Stored records

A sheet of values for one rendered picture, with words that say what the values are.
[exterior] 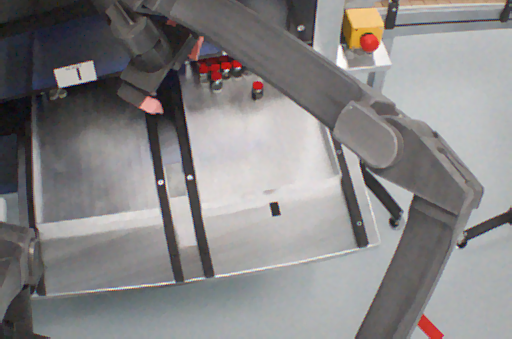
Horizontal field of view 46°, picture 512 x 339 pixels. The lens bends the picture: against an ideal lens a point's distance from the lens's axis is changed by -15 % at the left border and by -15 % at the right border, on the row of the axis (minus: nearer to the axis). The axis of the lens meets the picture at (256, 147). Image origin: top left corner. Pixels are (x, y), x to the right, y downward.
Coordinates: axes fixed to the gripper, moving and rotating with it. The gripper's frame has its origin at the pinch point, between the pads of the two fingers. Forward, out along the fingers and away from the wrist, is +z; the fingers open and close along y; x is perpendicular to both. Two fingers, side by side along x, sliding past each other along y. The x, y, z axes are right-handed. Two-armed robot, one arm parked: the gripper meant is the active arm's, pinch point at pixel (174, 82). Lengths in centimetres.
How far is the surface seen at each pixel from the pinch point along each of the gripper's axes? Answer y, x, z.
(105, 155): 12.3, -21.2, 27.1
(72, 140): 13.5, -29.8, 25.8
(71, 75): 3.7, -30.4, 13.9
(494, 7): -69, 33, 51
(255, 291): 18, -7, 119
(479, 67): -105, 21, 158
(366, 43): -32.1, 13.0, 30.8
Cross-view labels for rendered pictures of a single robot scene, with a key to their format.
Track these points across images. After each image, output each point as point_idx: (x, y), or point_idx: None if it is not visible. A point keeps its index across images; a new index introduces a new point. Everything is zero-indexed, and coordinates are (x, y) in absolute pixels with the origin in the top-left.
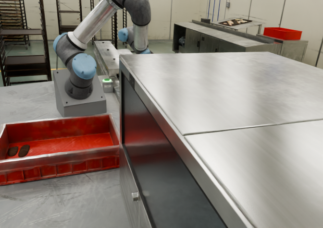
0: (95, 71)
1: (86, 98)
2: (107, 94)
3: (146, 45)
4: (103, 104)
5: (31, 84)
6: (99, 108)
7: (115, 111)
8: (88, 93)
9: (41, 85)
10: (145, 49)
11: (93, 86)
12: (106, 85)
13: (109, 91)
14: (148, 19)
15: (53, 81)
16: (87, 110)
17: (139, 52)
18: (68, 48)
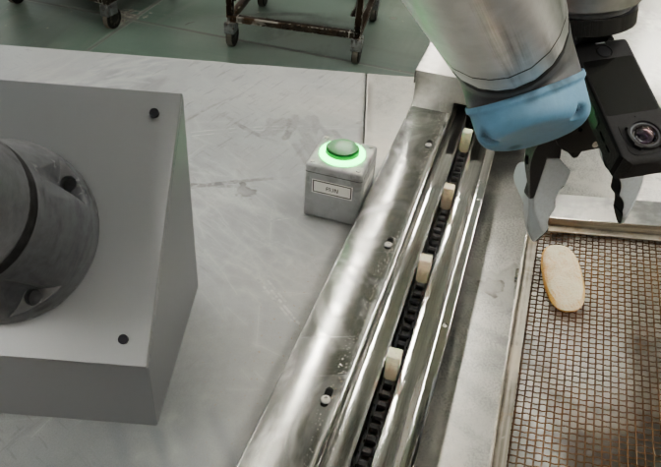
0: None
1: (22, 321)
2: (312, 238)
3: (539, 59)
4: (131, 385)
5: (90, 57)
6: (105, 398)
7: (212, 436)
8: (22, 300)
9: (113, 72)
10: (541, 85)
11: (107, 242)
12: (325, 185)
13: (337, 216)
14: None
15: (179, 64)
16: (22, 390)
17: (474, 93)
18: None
...
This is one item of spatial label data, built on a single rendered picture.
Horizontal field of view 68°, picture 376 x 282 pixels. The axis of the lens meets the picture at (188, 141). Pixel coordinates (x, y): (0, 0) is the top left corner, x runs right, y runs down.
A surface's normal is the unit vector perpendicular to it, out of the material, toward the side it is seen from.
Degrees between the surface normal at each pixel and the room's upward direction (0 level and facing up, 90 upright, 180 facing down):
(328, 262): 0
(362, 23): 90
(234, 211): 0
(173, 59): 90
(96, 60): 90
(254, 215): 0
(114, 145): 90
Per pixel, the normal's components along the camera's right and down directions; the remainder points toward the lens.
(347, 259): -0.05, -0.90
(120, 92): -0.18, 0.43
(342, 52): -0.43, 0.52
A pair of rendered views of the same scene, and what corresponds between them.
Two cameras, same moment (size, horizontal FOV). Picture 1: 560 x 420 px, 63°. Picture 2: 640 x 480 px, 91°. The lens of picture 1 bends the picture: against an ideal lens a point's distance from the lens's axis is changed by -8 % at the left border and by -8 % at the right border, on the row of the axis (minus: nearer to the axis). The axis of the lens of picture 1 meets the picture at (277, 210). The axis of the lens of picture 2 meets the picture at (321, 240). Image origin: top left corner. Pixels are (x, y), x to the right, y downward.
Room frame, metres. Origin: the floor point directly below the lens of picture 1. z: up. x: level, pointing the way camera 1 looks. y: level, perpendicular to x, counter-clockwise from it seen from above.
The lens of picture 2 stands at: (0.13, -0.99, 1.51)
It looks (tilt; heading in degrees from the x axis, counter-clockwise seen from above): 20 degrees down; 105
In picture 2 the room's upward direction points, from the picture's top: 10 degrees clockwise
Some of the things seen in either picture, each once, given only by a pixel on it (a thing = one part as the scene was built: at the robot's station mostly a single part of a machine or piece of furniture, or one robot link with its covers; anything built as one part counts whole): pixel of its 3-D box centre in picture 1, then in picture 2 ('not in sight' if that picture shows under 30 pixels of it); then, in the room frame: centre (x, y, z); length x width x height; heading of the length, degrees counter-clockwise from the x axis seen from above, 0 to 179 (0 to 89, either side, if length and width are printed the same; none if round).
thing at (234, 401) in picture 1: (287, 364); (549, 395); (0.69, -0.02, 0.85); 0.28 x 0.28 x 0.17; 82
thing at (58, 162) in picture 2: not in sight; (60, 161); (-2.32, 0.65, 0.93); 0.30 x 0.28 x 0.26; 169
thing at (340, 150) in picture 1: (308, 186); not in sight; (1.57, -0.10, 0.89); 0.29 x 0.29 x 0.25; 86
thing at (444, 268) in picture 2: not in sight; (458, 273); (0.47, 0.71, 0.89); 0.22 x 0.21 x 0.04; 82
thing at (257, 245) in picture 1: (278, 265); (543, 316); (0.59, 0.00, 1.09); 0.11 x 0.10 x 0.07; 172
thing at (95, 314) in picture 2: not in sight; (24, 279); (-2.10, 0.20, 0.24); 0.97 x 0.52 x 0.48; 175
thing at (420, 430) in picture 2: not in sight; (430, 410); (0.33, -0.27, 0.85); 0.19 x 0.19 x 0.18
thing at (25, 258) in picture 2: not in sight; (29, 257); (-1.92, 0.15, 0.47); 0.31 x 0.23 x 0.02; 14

[The task] Search the entries for the word "level" and gather every line where it appears.

[Answer below]
Degrees between the surface normal at each pixel and the room's upward direction (0 level and facing up, 90 upright, 180 facing down):
Room frame, metres. Origin: the floor point directly below the lens of picture 1. z: up. x: level, pointing the way camera 1 looks. y: level, perpendicular to x, counter-clockwise from it seen from above.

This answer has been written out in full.